All lines below between the line with "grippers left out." and the line with "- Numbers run", including both, must be copied exactly, and the pictures must be omitted.

[INFORMATION GIVEN]

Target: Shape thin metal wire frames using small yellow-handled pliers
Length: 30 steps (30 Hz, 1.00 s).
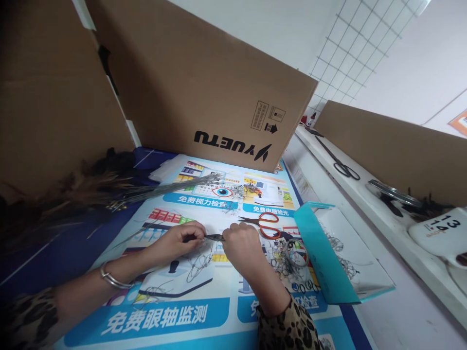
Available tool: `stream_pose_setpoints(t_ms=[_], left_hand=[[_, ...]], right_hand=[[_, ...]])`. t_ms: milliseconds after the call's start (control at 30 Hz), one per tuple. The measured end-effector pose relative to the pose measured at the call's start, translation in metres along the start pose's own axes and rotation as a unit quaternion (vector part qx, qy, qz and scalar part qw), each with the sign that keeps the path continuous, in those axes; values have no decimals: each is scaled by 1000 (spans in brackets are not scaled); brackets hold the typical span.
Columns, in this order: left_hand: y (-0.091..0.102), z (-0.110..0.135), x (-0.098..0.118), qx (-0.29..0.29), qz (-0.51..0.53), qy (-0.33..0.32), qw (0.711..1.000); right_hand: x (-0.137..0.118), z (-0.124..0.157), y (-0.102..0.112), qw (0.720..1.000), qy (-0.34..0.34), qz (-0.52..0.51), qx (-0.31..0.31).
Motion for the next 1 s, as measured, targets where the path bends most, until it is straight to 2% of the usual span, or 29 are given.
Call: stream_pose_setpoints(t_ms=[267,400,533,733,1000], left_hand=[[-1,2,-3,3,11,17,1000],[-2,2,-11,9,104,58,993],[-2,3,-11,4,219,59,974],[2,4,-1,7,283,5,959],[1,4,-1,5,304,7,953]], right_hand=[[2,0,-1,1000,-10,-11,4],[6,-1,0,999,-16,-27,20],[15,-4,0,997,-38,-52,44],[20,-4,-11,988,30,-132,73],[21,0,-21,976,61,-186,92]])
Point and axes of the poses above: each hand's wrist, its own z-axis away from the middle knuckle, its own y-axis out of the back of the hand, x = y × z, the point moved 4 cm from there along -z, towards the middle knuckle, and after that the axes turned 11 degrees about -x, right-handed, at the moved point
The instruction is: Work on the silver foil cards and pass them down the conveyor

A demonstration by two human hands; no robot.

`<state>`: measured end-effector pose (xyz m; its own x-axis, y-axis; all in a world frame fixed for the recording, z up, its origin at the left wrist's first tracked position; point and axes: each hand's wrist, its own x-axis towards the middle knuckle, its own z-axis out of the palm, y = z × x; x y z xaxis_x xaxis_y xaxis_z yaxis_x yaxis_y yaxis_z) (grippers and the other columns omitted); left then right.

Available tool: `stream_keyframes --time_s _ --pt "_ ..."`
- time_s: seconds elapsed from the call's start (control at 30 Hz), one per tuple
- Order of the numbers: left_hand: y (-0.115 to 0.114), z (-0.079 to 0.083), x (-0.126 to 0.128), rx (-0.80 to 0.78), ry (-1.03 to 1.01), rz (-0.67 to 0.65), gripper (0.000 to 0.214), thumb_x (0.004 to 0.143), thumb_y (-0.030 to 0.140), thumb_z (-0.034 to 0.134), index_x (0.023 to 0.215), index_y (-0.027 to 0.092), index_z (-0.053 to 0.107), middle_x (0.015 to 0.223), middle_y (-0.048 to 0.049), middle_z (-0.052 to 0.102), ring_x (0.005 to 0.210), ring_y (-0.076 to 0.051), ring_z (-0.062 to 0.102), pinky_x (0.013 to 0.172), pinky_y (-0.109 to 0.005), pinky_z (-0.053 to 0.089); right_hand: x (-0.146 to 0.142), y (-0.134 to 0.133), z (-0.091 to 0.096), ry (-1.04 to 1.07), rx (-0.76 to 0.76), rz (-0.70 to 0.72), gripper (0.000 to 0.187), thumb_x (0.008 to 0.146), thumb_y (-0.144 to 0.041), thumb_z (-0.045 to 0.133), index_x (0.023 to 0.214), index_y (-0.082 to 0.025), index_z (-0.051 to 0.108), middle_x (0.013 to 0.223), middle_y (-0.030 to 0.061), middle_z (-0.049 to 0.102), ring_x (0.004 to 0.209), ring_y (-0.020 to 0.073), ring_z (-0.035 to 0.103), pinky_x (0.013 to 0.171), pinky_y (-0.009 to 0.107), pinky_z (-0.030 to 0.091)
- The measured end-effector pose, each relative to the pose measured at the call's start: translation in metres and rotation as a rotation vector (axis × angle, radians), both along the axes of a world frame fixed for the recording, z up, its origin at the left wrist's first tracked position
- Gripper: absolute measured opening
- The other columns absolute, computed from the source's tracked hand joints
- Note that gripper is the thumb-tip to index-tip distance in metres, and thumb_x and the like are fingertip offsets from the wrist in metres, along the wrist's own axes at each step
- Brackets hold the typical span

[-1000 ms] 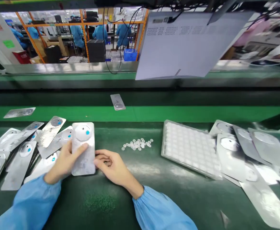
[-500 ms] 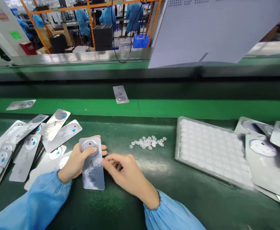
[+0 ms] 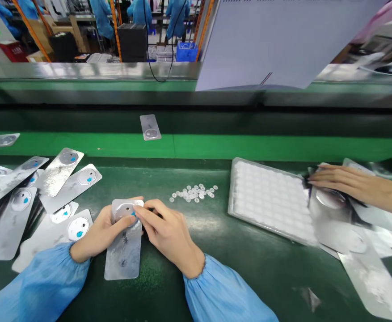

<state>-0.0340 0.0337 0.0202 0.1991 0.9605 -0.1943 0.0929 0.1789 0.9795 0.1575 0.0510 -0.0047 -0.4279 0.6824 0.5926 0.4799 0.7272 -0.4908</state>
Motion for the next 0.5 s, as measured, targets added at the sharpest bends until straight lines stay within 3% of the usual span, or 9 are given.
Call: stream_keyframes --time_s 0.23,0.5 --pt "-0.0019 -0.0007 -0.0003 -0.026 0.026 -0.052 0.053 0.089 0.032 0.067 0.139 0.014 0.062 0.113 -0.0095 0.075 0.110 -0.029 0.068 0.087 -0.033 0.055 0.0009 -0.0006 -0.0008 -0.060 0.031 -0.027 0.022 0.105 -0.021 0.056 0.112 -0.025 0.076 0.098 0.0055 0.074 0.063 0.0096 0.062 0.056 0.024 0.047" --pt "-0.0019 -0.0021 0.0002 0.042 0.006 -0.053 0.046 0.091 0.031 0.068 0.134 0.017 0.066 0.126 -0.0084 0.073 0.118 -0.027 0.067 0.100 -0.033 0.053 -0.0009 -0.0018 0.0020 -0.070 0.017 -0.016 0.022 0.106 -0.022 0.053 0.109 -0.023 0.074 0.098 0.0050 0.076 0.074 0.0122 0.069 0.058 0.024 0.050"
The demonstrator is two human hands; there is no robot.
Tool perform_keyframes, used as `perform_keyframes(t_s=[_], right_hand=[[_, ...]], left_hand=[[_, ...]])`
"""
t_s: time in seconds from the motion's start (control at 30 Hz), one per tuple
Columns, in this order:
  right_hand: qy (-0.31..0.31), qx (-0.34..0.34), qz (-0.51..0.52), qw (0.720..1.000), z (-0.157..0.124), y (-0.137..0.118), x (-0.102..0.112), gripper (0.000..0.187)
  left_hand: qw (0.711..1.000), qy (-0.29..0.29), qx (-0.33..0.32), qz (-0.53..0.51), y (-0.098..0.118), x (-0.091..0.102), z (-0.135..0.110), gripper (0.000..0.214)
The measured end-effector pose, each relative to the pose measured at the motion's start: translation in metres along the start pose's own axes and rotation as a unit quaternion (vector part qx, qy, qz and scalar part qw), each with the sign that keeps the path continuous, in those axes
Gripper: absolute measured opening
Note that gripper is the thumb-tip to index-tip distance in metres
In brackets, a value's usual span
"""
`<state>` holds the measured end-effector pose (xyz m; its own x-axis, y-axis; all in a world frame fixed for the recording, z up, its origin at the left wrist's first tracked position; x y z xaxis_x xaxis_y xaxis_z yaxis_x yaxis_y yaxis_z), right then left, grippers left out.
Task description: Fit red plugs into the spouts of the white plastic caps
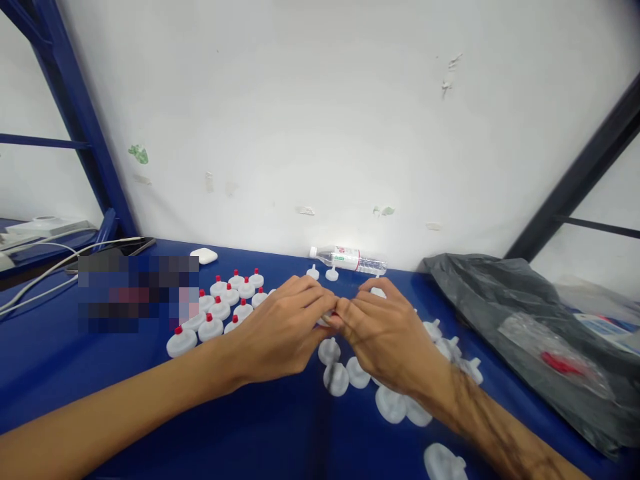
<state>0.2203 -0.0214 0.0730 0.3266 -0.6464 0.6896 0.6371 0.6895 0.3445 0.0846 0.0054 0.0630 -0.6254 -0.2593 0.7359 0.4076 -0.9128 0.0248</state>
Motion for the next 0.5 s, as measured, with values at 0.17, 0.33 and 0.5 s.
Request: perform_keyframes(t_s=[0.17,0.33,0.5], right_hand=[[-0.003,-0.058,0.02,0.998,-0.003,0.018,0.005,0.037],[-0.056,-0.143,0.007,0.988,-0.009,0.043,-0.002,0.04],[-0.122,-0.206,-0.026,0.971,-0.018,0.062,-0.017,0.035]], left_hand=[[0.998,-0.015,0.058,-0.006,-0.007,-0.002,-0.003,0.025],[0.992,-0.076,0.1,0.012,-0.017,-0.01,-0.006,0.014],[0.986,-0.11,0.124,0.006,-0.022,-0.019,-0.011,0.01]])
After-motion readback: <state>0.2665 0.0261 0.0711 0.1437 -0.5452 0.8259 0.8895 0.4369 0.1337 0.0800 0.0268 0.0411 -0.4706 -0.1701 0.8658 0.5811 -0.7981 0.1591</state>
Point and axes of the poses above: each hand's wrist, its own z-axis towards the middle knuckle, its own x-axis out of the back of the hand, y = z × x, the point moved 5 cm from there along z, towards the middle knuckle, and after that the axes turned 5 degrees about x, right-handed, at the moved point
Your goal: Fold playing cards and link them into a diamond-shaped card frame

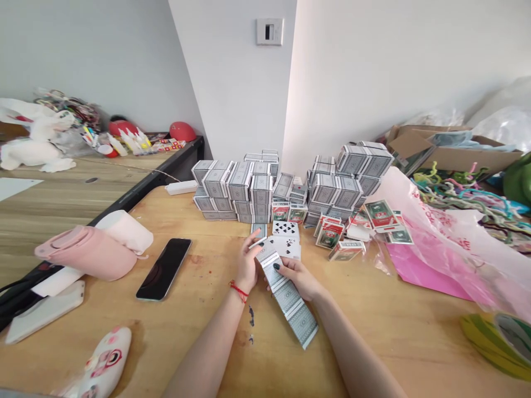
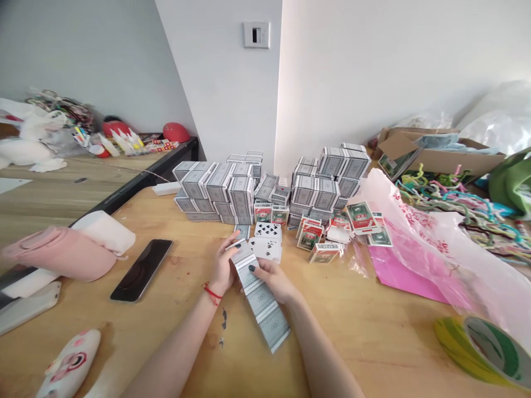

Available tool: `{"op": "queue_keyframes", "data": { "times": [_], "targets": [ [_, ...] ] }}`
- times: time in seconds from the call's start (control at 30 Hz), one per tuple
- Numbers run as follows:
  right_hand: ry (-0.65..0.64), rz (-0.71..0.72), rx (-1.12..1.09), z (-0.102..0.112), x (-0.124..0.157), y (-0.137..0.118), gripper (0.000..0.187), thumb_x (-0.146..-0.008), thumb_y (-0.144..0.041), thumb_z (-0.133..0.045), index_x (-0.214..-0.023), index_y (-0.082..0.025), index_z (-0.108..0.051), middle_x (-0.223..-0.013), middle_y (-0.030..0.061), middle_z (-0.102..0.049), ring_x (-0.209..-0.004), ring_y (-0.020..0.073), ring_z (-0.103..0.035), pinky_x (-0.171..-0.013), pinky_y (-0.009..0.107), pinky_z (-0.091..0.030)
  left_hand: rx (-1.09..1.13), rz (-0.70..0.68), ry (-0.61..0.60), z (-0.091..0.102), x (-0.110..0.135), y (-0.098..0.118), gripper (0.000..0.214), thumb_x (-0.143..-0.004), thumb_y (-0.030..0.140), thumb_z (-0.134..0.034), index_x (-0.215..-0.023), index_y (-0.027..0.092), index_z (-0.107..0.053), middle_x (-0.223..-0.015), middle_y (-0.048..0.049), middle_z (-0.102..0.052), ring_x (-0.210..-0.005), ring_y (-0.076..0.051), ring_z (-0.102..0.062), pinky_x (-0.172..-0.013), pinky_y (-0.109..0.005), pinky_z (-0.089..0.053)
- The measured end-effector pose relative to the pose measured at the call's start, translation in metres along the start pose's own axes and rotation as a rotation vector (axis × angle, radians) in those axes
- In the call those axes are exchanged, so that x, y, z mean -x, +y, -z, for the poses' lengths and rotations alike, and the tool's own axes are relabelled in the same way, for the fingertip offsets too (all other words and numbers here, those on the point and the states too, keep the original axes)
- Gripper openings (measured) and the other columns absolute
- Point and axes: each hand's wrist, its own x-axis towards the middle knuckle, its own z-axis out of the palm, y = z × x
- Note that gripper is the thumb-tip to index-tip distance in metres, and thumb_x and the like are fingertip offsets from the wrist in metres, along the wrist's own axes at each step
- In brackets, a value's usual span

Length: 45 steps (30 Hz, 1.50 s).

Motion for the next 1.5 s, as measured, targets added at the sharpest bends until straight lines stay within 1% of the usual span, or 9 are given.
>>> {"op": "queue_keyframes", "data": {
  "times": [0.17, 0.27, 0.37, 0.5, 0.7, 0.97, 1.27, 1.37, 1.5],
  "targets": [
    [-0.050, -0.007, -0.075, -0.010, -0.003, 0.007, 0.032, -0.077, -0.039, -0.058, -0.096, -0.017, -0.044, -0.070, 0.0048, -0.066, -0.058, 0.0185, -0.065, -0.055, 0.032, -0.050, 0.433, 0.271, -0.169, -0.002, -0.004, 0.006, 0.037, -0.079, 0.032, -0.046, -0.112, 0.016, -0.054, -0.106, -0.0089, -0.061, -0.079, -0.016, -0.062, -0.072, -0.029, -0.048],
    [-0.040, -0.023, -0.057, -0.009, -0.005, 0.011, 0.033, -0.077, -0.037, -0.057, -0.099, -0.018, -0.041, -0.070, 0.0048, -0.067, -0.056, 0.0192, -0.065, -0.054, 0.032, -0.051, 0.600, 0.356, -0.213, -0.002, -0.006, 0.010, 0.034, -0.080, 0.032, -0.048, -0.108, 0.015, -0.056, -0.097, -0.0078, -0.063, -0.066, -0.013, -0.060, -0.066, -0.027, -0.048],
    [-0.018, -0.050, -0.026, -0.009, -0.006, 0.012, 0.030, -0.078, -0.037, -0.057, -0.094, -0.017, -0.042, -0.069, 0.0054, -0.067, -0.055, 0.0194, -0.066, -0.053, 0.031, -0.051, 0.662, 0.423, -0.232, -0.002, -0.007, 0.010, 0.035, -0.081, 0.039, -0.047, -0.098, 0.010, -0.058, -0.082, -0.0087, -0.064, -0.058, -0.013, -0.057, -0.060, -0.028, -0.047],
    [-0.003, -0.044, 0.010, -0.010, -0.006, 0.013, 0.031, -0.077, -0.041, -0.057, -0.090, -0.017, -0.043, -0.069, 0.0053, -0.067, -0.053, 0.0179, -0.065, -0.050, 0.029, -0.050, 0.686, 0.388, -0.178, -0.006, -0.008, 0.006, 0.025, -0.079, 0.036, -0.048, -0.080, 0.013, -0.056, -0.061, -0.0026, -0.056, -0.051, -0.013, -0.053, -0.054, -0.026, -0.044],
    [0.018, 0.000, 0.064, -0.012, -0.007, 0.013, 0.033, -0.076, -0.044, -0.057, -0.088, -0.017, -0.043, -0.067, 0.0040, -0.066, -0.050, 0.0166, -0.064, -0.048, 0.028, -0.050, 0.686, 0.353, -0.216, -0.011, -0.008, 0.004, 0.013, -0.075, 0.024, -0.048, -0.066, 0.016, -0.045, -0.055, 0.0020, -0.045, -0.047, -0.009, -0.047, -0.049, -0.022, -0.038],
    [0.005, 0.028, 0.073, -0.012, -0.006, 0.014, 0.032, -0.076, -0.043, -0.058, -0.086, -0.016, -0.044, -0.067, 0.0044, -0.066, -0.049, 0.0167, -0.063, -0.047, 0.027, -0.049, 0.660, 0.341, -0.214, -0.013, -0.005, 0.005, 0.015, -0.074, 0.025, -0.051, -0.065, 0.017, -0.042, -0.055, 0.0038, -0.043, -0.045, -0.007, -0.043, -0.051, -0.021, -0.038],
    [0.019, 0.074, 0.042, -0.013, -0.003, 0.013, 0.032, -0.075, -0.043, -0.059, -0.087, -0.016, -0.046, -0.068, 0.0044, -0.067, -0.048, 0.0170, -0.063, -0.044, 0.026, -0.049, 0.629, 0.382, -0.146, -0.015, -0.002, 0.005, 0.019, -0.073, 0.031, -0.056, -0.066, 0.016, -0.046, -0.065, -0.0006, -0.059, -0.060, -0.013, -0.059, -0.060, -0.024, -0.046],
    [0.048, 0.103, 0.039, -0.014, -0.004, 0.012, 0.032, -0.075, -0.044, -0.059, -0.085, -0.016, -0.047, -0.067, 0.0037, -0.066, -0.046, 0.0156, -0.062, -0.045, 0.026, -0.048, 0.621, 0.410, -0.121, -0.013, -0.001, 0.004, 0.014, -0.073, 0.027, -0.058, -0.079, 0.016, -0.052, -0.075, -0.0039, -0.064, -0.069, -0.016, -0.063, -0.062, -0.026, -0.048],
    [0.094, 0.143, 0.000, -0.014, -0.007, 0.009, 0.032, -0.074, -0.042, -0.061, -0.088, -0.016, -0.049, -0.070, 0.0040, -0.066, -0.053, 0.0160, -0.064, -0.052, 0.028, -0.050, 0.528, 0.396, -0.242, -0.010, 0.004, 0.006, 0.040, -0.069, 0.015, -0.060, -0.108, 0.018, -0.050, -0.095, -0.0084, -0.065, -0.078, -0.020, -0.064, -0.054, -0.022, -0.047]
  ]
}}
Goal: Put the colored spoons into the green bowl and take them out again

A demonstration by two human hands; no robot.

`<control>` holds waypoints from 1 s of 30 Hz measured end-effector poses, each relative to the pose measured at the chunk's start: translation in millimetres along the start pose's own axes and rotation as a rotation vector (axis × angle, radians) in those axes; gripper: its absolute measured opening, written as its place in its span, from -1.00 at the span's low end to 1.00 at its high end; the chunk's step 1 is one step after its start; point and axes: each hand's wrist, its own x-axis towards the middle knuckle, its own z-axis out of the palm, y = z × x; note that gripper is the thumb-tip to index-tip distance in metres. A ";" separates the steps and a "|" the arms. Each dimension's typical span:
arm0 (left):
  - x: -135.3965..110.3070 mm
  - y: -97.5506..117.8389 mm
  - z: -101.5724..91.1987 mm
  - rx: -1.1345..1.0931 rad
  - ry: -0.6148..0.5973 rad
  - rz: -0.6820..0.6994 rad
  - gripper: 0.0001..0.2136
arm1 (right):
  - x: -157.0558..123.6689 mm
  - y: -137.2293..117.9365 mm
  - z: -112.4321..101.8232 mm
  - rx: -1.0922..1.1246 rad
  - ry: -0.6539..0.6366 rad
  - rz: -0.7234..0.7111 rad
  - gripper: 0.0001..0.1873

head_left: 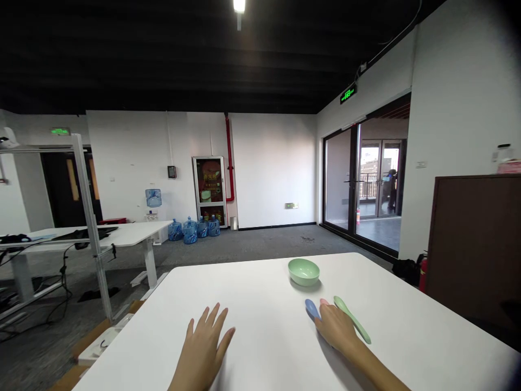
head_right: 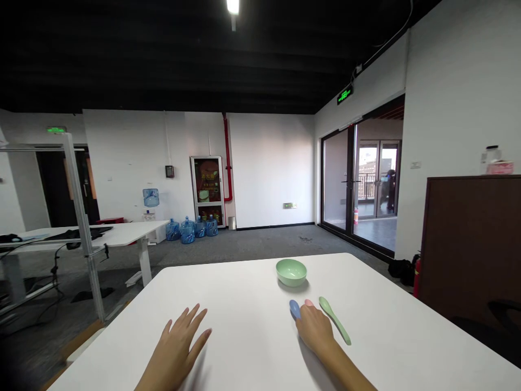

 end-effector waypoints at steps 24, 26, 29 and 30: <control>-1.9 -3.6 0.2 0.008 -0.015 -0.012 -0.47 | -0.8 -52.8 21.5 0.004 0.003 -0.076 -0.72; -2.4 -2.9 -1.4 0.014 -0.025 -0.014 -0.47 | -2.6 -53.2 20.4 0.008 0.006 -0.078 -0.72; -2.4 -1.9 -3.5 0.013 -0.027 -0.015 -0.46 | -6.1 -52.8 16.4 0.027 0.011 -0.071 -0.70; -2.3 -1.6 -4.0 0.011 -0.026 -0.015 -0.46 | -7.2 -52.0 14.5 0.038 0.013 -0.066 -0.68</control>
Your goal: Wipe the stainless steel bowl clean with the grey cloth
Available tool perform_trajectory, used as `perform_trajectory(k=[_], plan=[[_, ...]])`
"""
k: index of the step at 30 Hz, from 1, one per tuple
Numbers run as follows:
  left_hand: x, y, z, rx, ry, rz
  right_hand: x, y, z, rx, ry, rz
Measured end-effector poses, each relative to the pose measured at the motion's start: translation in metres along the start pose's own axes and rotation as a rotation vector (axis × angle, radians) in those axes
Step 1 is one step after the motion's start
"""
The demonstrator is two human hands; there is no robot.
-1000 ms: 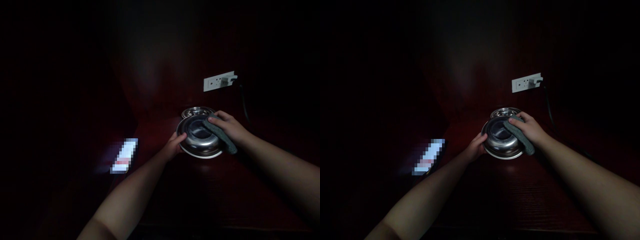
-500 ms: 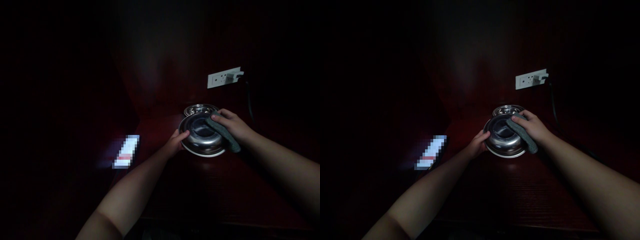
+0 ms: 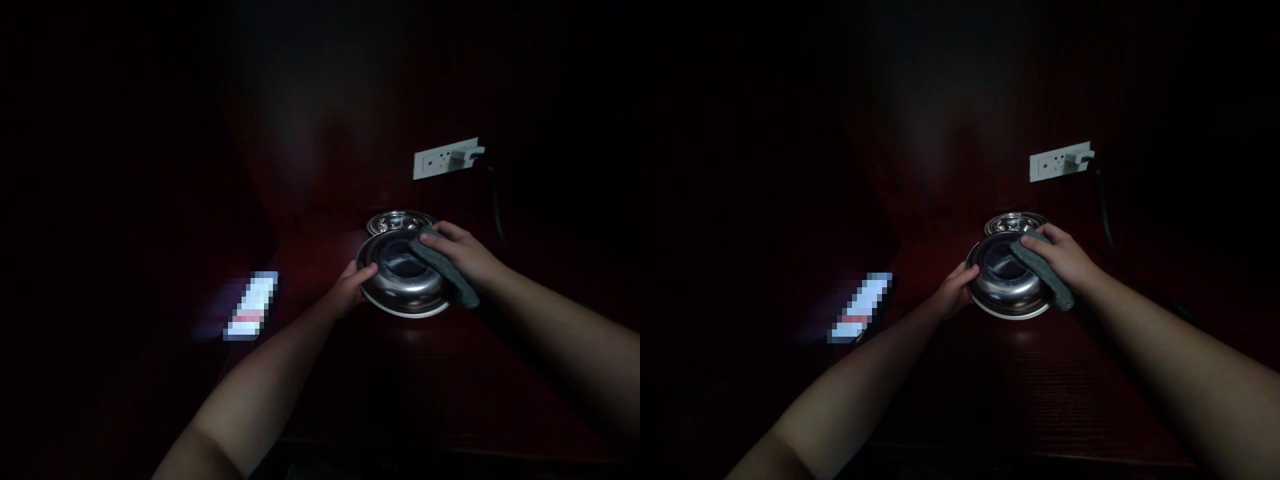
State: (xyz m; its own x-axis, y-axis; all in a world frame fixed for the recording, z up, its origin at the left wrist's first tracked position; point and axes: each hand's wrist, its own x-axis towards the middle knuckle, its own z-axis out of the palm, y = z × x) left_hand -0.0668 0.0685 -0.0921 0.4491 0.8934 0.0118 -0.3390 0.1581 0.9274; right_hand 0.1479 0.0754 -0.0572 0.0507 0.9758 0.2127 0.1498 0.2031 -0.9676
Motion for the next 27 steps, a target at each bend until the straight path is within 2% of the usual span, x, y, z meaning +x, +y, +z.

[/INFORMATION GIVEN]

TASK OUTPUT.
`<state>` holds the measured end-effector pose (xyz m; its own x-axis, y-axis; all in a world frame fixed for the recording, z up, its origin at the left wrist's first tracked position; x y z xaxis_x xaxis_y xaxis_z yaxis_x yaxis_y yaxis_z), right then left, grippers left out.
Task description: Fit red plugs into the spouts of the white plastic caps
<state>0.2203 -0.0214 0.0730 0.3266 -0.6464 0.6896 0.6371 0.6895 0.3445 0.0846 0.0054 0.0630 -0.6254 -0.2593 0.7359 0.4076 -0.9128 0.0248</state>
Motion for the next 0.5 s, as measured, with values at 0.17, 0.33 and 0.5 s.
Request: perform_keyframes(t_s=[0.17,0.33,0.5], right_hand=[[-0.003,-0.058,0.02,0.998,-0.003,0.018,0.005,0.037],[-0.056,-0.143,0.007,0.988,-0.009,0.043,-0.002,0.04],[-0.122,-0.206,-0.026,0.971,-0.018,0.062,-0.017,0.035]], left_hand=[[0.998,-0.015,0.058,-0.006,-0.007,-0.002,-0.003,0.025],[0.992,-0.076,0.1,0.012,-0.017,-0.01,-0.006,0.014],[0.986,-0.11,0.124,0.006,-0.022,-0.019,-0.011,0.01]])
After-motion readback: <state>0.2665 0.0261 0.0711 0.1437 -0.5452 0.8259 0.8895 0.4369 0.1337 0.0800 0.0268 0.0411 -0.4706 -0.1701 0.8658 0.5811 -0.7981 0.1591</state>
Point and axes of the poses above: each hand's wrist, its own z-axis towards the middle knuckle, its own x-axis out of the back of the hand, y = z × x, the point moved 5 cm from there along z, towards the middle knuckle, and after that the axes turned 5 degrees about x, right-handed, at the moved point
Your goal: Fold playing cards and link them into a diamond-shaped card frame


Available tool: `{"op": "queue_keyframes", "data": { "times": [_], "targets": [ [_, ...] ] }}`
- times: time in seconds from the call's start (control at 30 Hz), one per tuple
- Numbers run as follows:

No more work is needed on this exercise.